Je ne vois pas d’autre nouvelle à te narrer, chère Caro. Ma vie est aussi monotone que la vôtre est accidentée. Il fait maintenant une nuit noire comme de l’encre. Tout a l’air figé dans un mutisme absolu. Pas de vent ! Pas une étoile ! Ma lampe brûle et je n’entends, de temps à autre, que le craquement de mon feu. Je suis très rouge, un peu oppressé et j’ai soif. Voilà.

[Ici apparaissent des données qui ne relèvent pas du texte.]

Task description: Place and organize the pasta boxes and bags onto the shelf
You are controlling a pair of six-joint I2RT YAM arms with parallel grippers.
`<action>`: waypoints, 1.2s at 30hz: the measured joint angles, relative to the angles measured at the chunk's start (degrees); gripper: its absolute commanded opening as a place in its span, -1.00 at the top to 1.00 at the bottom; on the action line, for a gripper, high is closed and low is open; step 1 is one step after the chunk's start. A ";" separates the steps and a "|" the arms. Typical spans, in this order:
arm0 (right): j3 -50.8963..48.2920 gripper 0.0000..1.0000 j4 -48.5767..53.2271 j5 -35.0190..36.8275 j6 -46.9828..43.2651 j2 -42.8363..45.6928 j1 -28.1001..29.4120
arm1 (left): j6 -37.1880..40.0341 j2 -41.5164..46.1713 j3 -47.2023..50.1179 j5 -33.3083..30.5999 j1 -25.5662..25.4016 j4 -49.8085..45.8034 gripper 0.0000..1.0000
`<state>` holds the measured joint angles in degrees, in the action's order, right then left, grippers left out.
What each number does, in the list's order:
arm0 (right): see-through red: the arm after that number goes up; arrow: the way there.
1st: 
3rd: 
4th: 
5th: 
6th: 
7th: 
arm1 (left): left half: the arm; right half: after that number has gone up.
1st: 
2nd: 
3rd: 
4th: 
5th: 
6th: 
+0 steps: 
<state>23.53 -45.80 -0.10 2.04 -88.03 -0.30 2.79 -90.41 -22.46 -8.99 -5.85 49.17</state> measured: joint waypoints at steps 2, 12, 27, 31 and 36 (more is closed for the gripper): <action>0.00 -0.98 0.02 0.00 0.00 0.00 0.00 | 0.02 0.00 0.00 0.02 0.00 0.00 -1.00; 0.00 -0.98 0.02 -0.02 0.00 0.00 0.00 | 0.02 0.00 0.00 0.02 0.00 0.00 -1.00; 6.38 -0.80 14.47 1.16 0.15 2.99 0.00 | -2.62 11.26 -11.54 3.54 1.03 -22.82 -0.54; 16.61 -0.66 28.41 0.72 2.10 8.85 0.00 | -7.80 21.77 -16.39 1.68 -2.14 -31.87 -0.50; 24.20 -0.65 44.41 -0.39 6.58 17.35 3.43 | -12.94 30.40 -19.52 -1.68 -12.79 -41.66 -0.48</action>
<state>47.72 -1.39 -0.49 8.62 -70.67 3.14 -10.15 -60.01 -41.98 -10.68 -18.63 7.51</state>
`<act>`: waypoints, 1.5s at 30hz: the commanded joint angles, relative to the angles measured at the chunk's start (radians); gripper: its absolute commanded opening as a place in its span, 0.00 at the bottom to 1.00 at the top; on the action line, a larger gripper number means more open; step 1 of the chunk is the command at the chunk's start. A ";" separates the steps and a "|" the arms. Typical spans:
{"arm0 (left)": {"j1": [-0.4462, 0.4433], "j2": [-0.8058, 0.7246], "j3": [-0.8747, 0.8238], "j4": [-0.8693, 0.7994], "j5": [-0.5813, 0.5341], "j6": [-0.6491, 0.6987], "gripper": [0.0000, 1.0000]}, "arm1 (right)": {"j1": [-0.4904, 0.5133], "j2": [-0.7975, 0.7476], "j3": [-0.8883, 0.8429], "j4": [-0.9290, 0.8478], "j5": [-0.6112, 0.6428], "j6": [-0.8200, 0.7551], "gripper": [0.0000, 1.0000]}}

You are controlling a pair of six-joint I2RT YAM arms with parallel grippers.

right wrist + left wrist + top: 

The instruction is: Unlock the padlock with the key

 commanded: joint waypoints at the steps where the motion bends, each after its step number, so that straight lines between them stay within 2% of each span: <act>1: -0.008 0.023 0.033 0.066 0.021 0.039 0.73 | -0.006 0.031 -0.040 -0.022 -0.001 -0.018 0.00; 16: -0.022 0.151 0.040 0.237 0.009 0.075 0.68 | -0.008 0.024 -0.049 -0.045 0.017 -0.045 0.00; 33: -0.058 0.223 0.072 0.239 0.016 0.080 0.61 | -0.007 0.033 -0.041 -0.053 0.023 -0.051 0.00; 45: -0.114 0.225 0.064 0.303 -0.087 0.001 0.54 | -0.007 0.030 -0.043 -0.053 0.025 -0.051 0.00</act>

La chaufferette m’est arrivée. Quel monument ! Elle a causé la stupéfaction de mes gens. M. Senart va la vernir, et je ferai « des embarras » avec !!! Tu seras bien gentille de m’écrire souvent et longuement si cela se peut. Donne-moi, non seulement des nouvelles sur vos santés, mais encore des affaires !

Adieu, mes chers enfants.

Ton vieil oncle t’embrasse tendrement.

Le 12 du mois prochain il aura 52 ans. Pense à lui.


  1. Mme Commanville accompagnait son mari dans un voyage d’affaires en Allemagne, en Suède et en Norvège.
  2. Bon ! (en arabe).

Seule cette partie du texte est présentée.